* TASK STATEMENT: Tally the lines of the material that carry the word "image". Give no more than the number.

DATASET CONTENT Block Start

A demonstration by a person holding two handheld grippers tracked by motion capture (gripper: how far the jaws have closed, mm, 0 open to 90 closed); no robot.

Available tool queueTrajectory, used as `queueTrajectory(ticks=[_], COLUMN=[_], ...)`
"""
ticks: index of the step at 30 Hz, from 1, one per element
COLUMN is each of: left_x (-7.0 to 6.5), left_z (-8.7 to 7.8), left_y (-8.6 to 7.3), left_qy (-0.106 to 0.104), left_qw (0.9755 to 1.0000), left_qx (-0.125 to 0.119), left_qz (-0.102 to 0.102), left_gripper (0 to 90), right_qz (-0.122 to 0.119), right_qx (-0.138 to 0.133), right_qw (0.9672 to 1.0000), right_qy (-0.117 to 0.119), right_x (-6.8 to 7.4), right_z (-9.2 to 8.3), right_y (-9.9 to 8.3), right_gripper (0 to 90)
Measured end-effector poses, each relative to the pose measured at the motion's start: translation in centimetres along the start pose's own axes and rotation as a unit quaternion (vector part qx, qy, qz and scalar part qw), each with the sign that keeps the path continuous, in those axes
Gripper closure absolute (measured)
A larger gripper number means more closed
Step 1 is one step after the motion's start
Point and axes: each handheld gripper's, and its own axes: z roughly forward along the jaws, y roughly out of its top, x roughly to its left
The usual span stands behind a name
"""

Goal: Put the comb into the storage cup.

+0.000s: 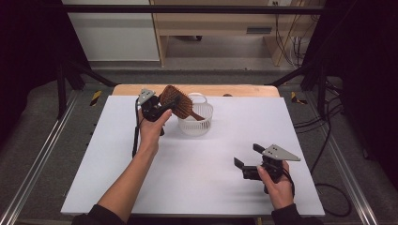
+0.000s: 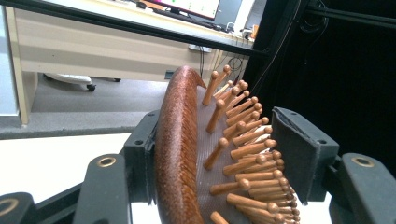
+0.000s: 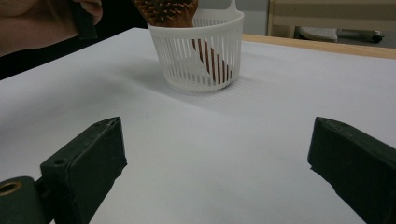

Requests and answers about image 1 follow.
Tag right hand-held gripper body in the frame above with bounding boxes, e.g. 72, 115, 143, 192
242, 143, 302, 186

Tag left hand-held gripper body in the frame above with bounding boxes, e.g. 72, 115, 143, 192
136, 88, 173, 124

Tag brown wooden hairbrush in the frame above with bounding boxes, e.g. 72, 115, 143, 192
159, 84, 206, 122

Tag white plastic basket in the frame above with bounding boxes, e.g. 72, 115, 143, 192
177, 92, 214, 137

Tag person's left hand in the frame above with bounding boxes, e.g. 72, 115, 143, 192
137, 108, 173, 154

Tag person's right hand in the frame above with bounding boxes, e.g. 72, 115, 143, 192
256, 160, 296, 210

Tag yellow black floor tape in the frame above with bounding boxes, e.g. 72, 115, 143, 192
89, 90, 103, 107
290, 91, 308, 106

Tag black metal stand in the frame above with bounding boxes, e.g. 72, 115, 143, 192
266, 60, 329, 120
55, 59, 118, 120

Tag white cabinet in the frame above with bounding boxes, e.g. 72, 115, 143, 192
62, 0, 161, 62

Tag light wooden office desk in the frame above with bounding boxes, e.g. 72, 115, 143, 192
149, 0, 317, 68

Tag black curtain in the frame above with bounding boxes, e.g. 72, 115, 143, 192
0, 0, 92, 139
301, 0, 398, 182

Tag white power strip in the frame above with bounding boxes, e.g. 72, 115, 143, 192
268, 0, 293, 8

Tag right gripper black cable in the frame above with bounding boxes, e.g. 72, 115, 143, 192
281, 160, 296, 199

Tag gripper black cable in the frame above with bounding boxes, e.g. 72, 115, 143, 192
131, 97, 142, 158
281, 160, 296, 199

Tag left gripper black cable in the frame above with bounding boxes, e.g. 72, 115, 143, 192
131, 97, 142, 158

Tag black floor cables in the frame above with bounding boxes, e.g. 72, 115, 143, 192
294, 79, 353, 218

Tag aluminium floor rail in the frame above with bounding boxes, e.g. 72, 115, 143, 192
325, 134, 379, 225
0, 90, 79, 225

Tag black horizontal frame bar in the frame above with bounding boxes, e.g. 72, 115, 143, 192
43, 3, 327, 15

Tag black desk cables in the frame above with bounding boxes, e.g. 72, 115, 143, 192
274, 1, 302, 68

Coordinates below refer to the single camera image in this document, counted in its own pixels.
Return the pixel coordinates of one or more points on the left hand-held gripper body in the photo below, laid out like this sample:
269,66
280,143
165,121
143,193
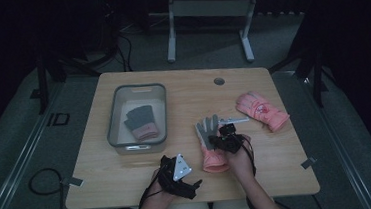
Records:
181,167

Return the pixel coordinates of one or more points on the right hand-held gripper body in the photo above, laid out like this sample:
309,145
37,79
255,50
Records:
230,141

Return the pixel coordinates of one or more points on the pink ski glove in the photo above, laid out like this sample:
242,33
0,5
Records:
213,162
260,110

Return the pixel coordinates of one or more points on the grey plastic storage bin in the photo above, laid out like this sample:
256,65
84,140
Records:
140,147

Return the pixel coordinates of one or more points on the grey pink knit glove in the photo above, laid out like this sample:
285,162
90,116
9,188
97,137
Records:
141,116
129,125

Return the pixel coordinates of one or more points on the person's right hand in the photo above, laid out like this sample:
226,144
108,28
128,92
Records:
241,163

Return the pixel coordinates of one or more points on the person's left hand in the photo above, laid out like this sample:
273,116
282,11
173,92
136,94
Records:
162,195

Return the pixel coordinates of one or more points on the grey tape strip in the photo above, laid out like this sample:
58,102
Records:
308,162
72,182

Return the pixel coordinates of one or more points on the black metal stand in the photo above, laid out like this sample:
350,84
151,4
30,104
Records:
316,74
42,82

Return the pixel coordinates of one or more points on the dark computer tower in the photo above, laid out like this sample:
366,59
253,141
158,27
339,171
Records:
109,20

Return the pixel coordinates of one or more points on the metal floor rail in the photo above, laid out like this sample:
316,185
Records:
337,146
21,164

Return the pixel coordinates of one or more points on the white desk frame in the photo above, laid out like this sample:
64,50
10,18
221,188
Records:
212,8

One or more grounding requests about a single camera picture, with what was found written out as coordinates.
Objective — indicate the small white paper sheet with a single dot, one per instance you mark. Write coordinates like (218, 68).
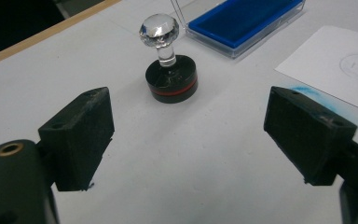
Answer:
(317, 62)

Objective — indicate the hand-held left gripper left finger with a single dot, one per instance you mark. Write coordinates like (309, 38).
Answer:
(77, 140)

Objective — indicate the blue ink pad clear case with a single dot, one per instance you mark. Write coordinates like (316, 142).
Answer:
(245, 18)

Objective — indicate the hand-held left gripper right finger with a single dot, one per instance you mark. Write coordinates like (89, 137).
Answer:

DATASET CONTENT Block End

* FINISHED TASK: 2